Forced to close early due to the pandemic, HERE is pleased to bring back Théâtre de l’Entrouvert’s Anywhere for an encore presentation. Premiering and performing in repertory with Anywhere will be new, live and fully realized iterations of works and in-progress excerpts that were developed as part of Dream Music Puppetry Program’s new Mini-Residency Initiative during the 2020-21 Season. Artists Kate Brehm, Andrew Gaukel, Sara Outing, Lake Simons, Sachiyo Takahashi & Rowan Magee, and Christopher Williams & Patti Bradshaw will present their new creations which embrace music and a range of puppetry techniques, choreography and object work as they explore a range of themes around the human condition and our existence at this moment in history.
The schedule for Puppetopia is as follows:
PROGRAM 1
HERE Mainstage
Wednesday May 11-Saturday May 14 at 8:30pm; Sunday May 15 at 4:00pm
*There will be a talkback following the Friday May 13 performance.

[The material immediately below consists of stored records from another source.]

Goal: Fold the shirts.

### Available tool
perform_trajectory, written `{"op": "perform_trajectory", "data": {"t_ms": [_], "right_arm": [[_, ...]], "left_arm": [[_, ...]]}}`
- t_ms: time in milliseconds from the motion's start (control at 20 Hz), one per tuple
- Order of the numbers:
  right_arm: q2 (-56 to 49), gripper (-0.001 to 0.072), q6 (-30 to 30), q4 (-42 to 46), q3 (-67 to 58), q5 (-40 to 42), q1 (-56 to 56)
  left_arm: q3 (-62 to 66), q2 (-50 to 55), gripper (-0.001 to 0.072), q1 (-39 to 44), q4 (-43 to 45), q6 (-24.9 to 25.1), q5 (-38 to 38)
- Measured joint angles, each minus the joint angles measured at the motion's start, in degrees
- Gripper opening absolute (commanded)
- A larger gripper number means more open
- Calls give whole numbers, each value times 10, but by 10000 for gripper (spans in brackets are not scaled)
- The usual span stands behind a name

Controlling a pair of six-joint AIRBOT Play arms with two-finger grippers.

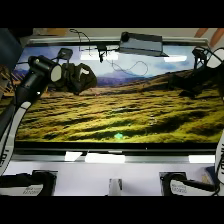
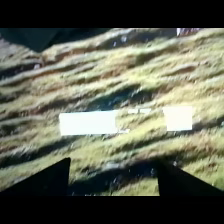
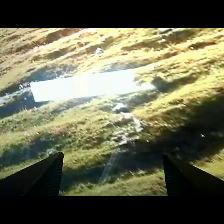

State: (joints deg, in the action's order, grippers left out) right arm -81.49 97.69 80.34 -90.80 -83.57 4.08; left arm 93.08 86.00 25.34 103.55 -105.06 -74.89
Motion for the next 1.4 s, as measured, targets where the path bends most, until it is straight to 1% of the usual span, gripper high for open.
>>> {"op": "perform_trajectory", "data": {"t_ms": [100,200,350,450,550,650,700,750,800,1000,1100,1200,1300,1400], "right_arm": [[0,675,6,-4,0,-7,0],[0,675,9,-14,0,-16,0],[0,675,13,-39,0,-15,0],[0,675,13,-58,0,-2,0],[0,675,13,-75,0,15,0],[0,675,13,-86,0,31,0],[0,675,13,-90,0,38,0],[0,675,13,-93,0,42,0],[0,675,13,-95,0,46,0],[0,675,-2,-99,0,56,0],[0,675,-14,-100,0,68,0],[0,675,-21,-101,0,88,0],[0,676,-25,-101,-2,109,0],[2,677,-33,-95,-7,116,0]], "left_arm": [[16,24,702,-15,7,-2,63],[56,69,702,-42,10,6,94],[142,157,704,-90,10,27,90],[186,208,704,-115,-9,33,84],[210,242,703,-129,-40,37,101],[224,269,684,-137,-70,40,129],[227,280,634,-138,-80,40,137],[229,290,351,-139,-92,41,143],[229,297,40,-140,-99,40,145],[231,304,43,-146,-116,19,132],[231,283,43,-147,-119,12,120],[232,243,42,-143,-120,9,125],[232,179,43,-128,-130,11,156],[232,105,44,-104,-152,17,210]]}}
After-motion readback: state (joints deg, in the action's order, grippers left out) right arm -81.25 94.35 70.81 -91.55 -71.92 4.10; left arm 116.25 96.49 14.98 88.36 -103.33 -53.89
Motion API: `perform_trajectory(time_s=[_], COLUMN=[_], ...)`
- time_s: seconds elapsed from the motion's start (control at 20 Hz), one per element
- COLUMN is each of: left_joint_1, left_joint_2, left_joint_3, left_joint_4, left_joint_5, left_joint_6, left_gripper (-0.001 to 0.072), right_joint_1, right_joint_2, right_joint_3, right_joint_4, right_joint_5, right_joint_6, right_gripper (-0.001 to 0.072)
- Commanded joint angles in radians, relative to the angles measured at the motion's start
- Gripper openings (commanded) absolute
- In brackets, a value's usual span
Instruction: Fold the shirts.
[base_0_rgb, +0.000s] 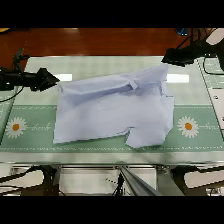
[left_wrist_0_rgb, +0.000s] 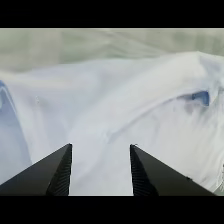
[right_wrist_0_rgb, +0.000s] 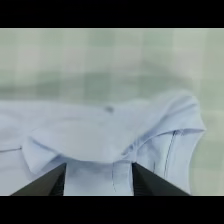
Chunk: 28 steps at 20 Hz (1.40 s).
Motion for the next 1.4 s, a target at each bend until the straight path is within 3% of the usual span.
perform_trajectory(time_s=[0.0,0.1,0.25,0.4,0.65,0.9,1.05,1.35], left_joint_1=[0.103,0.185,0.261,0.278,0.332,0.413,0.412,0.367], left_joint_2=[-0.023,-0.022,0.002,0.101,0.171,0.183,0.173,0.085], left_joint_3=[0.103,0.155,0.092,-0.143,-0.492,-0.543,-0.543,-0.543], left_joint_4=[0.095,0.199,0.216,0.241,0.298,0.373,0.391,0.375], left_joint_5=[-0.246,-0.408,-0.565,-0.534,-0.454,-0.368,-0.334,-0.300], left_joint_6=[0.011,-0.066,-0.089,-0.080,-0.007,0.025,0.025,0.025], left_gripper=[0.0435,0.0454,0.0463,0.0464,0.0464,0.0464,0.0531,0.0531], right_joint_1=[-0.034,-0.081,-0.143,-0.217,-0.305,-0.317,-0.317,-0.317], right_joint_2=[0.060,0.125,0.183,0.243,0.314,0.317,0.317,0.317], right_joint_3=[0.003,0.003,-0.008,-0.117,-0.378,-0.497,-0.507,-0.507], right_joint_4=[-0.052,-0.129,-0.250,-0.146,-0.050,-0.047,-0.033,-0.024], right_joint_5=[0.214,0.306,0.437,0.467,0.360,0.278,0.235,0.224], right_joint_6=[-0.104,-0.079,-0.065,-0.106,-0.140,-0.159,-0.162,-0.165], right_gripper=[0.0482,0.0480,0.0481,0.0542,0.0542,0.0542,0.0541,0.0538])
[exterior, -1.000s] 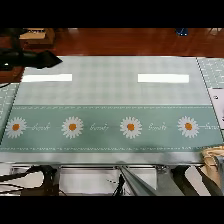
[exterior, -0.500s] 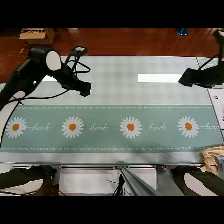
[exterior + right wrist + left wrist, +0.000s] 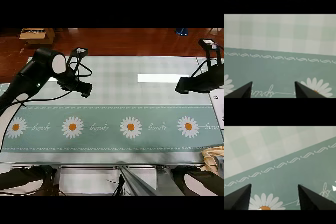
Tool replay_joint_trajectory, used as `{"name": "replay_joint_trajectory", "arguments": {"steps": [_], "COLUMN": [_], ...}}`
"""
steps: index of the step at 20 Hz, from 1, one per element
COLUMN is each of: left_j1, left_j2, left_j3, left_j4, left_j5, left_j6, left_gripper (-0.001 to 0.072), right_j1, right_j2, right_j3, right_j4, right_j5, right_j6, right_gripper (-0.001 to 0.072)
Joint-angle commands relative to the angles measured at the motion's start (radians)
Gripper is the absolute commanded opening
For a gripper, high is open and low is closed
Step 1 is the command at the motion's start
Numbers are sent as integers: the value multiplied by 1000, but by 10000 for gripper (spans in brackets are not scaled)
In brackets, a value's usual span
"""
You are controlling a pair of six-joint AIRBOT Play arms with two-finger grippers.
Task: Fold the shirts.
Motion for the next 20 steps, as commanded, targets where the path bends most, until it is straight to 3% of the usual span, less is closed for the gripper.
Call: {"name": "replay_joint_trajectory", "arguments": {"steps": [1, 20], "left_j1": [-1, -1], "left_j2": [0, -30], "left_j3": [0, 0], "left_j4": [5, 4], "left_j5": [2, 2], "left_j6": [-6, -6], "left_gripper": [712, 712], "right_j1": [4, 4], "right_j2": [-1, -1], "right_j3": [1, 1], "right_j4": [-13, -13], "right_j5": [9, 9], "right_j6": [4, 4], "right_gripper": [599, 600]}}
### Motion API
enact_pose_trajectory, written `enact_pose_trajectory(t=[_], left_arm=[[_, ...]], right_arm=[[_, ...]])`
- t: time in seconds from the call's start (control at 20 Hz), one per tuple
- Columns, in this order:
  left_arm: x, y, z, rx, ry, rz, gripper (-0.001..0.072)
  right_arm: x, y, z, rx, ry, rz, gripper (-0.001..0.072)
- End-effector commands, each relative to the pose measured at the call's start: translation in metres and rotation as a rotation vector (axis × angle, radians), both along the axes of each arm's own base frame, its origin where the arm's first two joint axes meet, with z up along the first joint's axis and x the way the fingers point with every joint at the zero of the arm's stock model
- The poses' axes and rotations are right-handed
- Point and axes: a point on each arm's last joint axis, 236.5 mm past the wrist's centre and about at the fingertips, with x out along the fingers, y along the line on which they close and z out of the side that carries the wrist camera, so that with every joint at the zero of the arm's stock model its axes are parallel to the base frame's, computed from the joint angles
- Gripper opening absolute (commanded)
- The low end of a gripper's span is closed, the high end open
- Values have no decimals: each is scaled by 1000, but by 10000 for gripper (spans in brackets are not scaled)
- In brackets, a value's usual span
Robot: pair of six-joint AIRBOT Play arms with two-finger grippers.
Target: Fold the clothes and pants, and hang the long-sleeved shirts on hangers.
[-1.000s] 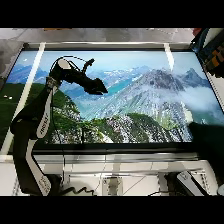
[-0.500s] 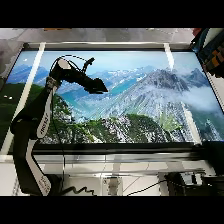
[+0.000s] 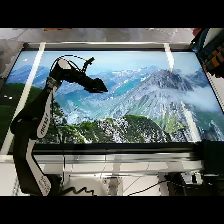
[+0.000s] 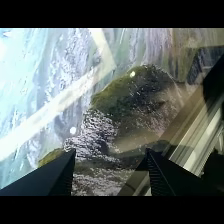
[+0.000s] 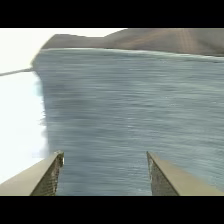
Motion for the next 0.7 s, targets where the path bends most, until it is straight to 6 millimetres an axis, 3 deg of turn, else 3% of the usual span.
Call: enact_pose_trajectory(t=[0.0, 0.15, 0.25, 0.4, 0.5, 0.6, 0.65], left_arm=[[0, 1, -7, 8, 10, 0, 475], [1, -2, -6, -13, 27, 13, 472], [2, -6, 7, -77, 66, 40, 473], [12, 3, 33, -175, 104, 111, 471], [24, 20, 57, -225, 82, 164, 460], [40, 46, 81, -242, 13, 236, 286], [49, 60, 95, -250, -27, 280, 279]], right_arm=[[87, -4, 8, 4, -265, 172, 591], [195, 31, 9, 74, -412, 487, 591], [271, 80, 11, 117, -481, 729, 591], [366, 180, 14, 172, -564, 1022, 591], [412, 252, 20, 202, -646, 1161, 591], [442, 315, 28, 228, -735, 1243, 591], [453, 340, 31, 235, -771, 1268, 590]])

Freely inspired by the novel Œdipe sur la route (Oedipus on the Road) by Henry Bauchau, Théâtre de l’Entrouvert’s Anywhere evokes the long wandering of Oedipus accompanied by his daughter Antigone. The fallen Oedipus appears in the form of an ice puppet that gradually turns into water then into mist and disappears in the Erynian Forest, the place of clairvoyance. It is an inner evolution represented through the metamorphosis of water.
In a society where reality is drained of its meaning, space and time of their substance, and we are cut off from our true existence in this glossy world of superficiality, is there any room for those who do not participate in the power game, for those who stumble, those who search and lose themselves? Anywhere traces with gentleness and strength a poetic journey, in black and white, of fire and ice, which speaks to us about our bodies, our fragilities, our wanderings in the infinite circle of renewal.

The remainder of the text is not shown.